日本高野連で審判規則委員長を務める尾崎泰輔さん(59)が5日、佐賀市内で「問い直される高校野球の存在意義」と題して講演した。
佐賀県高校野球連盟が開いた「指導者・審判委員合同研修会」の一環で、県内の監督や審判委員ら約90人が聴講した。
30年以上のアマチュア審判の経験がある尾崎さん。自身の経験を語る中で、2022年春の選抜高校野球大会の試合中、場内マイクで謝罪した出来事について触れた。
問題の場面は無死一塁、打者が送りバントをした時に起きた。ファウルゾーンに出るか出ないかの微妙な打球が、不規則なバウンドの末にフェア側で止まった。
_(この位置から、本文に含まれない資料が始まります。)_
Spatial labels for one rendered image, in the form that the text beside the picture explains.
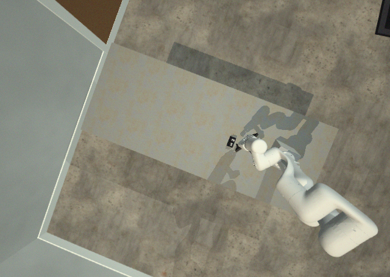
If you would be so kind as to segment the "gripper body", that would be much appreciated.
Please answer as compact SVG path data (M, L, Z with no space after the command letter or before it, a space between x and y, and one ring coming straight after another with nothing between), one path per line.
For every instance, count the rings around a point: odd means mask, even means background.
M243 151L248 151L248 150L245 148L245 146L244 146L244 142L245 142L246 139L248 139L249 137L256 138L254 135L249 134L249 135L247 135L246 137L244 137L240 142L238 142L238 146L239 146Z

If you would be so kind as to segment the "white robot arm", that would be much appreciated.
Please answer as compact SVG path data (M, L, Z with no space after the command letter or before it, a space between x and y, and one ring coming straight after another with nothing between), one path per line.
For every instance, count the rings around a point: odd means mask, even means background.
M277 190L302 222L320 225L318 238L329 255L340 257L378 233L377 225L339 193L320 182L313 185L291 153L276 147L267 149L260 138L249 137L244 146L258 171L274 164L280 167L283 174L276 183ZM342 211L340 215L336 209Z

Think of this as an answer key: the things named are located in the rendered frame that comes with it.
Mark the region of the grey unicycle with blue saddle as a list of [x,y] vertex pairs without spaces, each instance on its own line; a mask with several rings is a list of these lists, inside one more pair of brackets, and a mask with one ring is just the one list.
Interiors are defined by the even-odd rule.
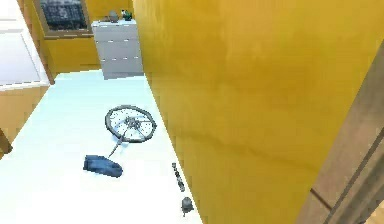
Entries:
[[119,105],[110,109],[104,117],[105,128],[116,139],[107,156],[86,155],[83,170],[98,175],[119,178],[123,168],[111,157],[122,144],[144,143],[150,140],[157,124],[150,112],[135,105]]

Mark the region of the small grey lump object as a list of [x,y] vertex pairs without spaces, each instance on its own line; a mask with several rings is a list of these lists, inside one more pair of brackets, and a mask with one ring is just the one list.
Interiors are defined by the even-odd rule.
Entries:
[[186,215],[187,213],[191,212],[194,209],[192,199],[189,197],[184,197],[181,202],[181,210],[183,212],[183,215]]

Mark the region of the grey chest of drawers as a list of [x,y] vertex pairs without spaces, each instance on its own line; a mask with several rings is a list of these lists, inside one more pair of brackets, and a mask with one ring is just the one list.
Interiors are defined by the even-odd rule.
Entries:
[[137,23],[94,21],[94,40],[105,80],[143,76]]

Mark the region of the brown framed dark window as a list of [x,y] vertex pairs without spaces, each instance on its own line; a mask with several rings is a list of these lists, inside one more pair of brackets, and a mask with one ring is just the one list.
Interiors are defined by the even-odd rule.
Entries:
[[85,0],[32,0],[45,39],[92,37]]

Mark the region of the brown wooden door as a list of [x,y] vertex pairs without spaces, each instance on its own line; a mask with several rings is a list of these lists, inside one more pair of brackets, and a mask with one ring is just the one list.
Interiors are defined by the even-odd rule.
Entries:
[[294,224],[368,224],[384,201],[384,41]]

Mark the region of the white room door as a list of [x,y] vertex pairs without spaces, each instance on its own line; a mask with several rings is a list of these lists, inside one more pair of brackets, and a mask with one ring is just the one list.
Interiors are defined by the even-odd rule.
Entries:
[[0,91],[49,85],[17,0],[0,0]]

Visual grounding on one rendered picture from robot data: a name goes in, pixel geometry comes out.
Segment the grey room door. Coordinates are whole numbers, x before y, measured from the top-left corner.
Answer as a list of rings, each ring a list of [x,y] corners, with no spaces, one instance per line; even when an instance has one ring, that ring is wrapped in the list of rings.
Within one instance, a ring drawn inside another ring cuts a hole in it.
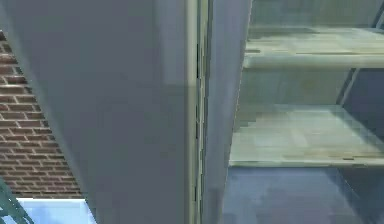
[[[0,0],[97,224],[197,224],[201,0]]]

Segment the pale wooden shelf unit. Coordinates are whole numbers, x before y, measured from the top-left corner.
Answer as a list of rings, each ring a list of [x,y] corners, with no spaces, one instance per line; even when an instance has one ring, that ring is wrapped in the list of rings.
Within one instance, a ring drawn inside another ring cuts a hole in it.
[[[384,0],[252,0],[225,210],[384,224]]]

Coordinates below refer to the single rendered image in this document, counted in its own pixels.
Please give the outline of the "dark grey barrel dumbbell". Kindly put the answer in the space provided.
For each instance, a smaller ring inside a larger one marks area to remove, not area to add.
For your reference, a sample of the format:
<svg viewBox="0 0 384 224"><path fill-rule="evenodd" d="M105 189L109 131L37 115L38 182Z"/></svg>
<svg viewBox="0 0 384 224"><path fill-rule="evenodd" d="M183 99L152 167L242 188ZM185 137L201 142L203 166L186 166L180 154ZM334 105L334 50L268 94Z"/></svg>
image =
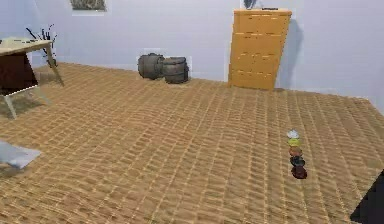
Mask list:
<svg viewBox="0 0 384 224"><path fill-rule="evenodd" d="M155 80L164 78L168 84L181 84L189 80L189 66L185 57L169 57L156 53L142 55L138 59L141 77Z"/></svg>

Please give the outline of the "orange wooden chest of drawers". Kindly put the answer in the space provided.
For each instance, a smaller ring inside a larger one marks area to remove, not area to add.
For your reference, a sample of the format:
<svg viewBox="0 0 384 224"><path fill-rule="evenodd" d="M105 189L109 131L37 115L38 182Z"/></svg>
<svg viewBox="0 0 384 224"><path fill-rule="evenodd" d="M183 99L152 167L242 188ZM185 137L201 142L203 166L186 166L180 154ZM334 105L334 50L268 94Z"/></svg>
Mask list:
<svg viewBox="0 0 384 224"><path fill-rule="evenodd" d="M230 86L273 90L292 12L236 9L230 50Z"/></svg>

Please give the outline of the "stacked coloured rings toy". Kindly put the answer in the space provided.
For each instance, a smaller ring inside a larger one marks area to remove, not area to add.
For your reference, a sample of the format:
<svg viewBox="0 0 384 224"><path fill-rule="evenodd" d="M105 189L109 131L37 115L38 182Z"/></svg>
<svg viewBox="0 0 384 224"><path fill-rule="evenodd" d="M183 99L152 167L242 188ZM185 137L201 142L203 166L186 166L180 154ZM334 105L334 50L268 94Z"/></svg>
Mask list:
<svg viewBox="0 0 384 224"><path fill-rule="evenodd" d="M287 138L287 143L289 146L290 163L292 165L291 173L296 179L306 179L306 161L303 158L303 151L300 148L300 135L295 129L291 129L287 132Z"/></svg>

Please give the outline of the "grey cloth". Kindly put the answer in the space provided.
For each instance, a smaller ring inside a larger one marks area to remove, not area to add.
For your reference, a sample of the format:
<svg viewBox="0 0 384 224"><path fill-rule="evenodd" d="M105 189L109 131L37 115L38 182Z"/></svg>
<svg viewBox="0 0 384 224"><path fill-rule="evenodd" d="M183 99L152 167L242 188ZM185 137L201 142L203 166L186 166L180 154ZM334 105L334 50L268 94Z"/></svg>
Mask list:
<svg viewBox="0 0 384 224"><path fill-rule="evenodd" d="M15 146L8 142L0 141L0 163L6 163L17 169L23 169L40 154L41 152L39 150Z"/></svg>

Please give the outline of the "light wooden table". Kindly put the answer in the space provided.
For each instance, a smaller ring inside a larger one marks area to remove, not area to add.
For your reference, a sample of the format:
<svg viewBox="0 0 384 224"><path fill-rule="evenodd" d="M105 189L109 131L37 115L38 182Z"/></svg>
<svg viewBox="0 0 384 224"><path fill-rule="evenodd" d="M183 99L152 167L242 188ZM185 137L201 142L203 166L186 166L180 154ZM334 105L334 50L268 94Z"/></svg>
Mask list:
<svg viewBox="0 0 384 224"><path fill-rule="evenodd" d="M16 111L11 96L34 89L46 103L49 100L40 91L39 83L30 65L27 54L44 49L47 53L48 65L53 70L62 86L62 80L52 54L52 40L32 40L27 38L8 37L0 40L0 96L2 96L16 118Z"/></svg>

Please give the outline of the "framed wall picture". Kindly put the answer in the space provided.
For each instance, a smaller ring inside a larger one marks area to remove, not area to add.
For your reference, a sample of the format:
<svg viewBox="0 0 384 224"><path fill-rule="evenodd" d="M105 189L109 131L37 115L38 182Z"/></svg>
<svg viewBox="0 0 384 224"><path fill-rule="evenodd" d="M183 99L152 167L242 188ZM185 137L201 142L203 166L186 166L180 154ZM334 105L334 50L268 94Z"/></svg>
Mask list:
<svg viewBox="0 0 384 224"><path fill-rule="evenodd" d="M70 0L73 10L105 11L105 0Z"/></svg>
球審だった尾崎さんは「フェア」と判定。ボールは一塁へ送球され打者はアウト。一塁走者も一、二塁間に挟まれアウトになった。
しかし、一塁走者が「二塁塁審がファウルのジェスチャーをしていた」と訴え、審判団が協議。二塁塁審が誤ったジェスチャーで走者を止めたことが確認できたという。
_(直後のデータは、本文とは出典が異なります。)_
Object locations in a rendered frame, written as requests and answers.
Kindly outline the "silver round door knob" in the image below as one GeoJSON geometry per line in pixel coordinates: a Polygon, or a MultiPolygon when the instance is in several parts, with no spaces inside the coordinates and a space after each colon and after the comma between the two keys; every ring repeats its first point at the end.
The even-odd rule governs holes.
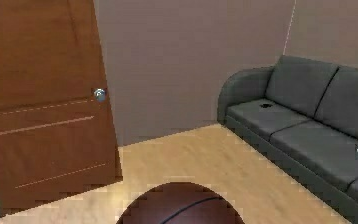
{"type": "Polygon", "coordinates": [[[94,95],[95,99],[96,99],[98,102],[103,102],[103,101],[106,100],[107,92],[106,92],[105,89],[97,88],[97,89],[93,92],[93,95],[94,95]]]}

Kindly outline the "dark grey sofa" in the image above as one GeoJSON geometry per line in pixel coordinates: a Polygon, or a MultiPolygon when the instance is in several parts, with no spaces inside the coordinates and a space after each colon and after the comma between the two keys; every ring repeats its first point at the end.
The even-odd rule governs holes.
{"type": "Polygon", "coordinates": [[[283,55],[241,70],[221,88],[217,120],[358,224],[358,68],[283,55]]]}

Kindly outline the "brown wooden room door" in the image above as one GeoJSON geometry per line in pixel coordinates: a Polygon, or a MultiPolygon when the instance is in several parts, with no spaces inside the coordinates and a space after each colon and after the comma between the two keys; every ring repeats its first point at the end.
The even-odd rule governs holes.
{"type": "Polygon", "coordinates": [[[0,0],[0,217],[121,179],[94,0],[0,0]]]}

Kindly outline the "dark brown basketball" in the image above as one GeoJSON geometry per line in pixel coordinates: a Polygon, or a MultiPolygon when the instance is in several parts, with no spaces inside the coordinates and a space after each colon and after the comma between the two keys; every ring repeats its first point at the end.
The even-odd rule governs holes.
{"type": "Polygon", "coordinates": [[[246,224],[221,195],[192,182],[170,182],[137,197],[116,224],[246,224]]]}
尾崎さんは判定ミスと認め、場内マイクで「私たちの間違いでした。止めた走者への守備行為はなかったので二塁へ進めて、1死二塁で再開します。大変申し訳ありません」と判定の変更を説明し、謝罪した。
異例のアナウンスはSNSなどで称賛された一方で、関係者からは「規則に基づいて戻したなら、それでいいはず。なぜ謝った」や「走者は二塁に進めず、一塁でよかった」などの非難もあったという。
尾崎さんは当時を振り返り、「自分はたたかれてもいいが、あの場面で高校生に対して、人としてどうするべきかを考えた」と話した。
続けて、指導者には野球を教えるだけではなく、学生が高校野球から何を学ぶかまで意識して指導してもらえればと訴えた。
最後に、運営する連盟とチーム、審判が互いを尊敬して三位一体となり、少子化や酷暑など激変する環境に的確に対応してもらいたいと結んだ。